Zabbix control system is an open source tool and it is free to install at any enterprise. Nevertheless, every implementation of the Zabbix system meets certain problems, such
as monitoring data delay, out of memory outage, network storm, database performance bottlenecks, events visibility, etc. So, any feedback getting from all Zabbix experienced users and the cooperative discussion of production issues are always helpful for further improvement of Zabbix interface and internal architecture.

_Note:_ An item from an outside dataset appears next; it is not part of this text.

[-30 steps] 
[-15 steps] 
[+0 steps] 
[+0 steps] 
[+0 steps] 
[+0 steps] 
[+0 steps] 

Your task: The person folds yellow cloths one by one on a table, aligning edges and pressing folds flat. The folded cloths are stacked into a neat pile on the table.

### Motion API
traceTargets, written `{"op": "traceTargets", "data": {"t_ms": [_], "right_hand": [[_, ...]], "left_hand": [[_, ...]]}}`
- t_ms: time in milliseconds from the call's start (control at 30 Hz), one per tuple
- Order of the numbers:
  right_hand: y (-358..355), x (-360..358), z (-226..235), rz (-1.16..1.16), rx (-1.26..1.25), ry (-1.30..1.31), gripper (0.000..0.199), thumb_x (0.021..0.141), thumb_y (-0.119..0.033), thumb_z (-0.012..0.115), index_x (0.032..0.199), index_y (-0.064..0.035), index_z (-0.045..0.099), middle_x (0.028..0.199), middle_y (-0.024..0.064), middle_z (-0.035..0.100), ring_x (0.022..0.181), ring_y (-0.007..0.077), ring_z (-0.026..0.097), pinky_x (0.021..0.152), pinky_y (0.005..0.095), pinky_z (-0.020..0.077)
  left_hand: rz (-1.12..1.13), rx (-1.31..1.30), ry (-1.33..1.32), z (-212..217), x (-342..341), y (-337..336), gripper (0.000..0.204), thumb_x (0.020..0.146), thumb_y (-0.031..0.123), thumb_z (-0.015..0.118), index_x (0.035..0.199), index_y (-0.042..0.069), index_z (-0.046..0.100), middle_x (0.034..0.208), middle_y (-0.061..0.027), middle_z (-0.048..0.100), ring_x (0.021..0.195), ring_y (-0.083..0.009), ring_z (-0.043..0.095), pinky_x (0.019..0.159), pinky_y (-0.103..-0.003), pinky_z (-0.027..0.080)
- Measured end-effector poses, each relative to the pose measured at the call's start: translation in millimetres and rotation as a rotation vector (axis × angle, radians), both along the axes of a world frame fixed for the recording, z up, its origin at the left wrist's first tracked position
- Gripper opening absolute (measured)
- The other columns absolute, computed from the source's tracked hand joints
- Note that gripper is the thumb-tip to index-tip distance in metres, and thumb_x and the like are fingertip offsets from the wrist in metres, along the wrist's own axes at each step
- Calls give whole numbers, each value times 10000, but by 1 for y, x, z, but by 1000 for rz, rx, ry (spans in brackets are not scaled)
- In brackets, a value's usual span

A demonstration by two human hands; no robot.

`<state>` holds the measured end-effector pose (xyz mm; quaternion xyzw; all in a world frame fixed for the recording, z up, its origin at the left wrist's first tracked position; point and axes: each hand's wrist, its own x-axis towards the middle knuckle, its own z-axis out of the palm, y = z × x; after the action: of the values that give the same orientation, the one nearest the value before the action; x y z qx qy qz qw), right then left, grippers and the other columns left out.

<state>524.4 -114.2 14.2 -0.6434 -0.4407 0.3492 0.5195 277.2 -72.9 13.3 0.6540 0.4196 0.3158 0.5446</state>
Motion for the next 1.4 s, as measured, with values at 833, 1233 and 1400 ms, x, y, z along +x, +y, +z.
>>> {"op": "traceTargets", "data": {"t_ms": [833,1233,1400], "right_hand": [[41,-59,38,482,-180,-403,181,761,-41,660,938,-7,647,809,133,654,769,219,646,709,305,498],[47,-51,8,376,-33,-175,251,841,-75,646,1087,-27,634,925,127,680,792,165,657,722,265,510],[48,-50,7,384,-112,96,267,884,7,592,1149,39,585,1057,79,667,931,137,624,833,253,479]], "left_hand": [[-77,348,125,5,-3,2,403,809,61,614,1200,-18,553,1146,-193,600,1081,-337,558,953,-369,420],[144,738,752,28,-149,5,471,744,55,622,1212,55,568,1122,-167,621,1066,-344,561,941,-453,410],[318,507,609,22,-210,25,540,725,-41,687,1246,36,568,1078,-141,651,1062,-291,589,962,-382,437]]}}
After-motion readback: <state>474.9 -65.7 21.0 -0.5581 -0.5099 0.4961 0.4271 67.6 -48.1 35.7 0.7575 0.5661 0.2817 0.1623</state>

In 2013, the Zabbix International Conference took place on September 6-7 in Riga, Latvia. About 150 registered participants arrived from more than 20 countries, including USA, Brazil, Japan, UK, Germany, France, Spain, Italy, Austria, Netherlands, Poland, Russia, Baltic and Nordic countries, and some other Europeans. The most active countries are UK (13 attendees), Russia (12), Poland (8),
Netherlands (6), Lithuania, Italy and Germany (5 per each). The Conference combined 23 presentations in different subjects — database architecture, performance, integration, capacity, and monitoring experience. The sections below are focused on repeatable, recurring and chronic problems of Zabbix enterprise implementation — active control of external objects, database performance, system scalability, integrated interface and dashboards.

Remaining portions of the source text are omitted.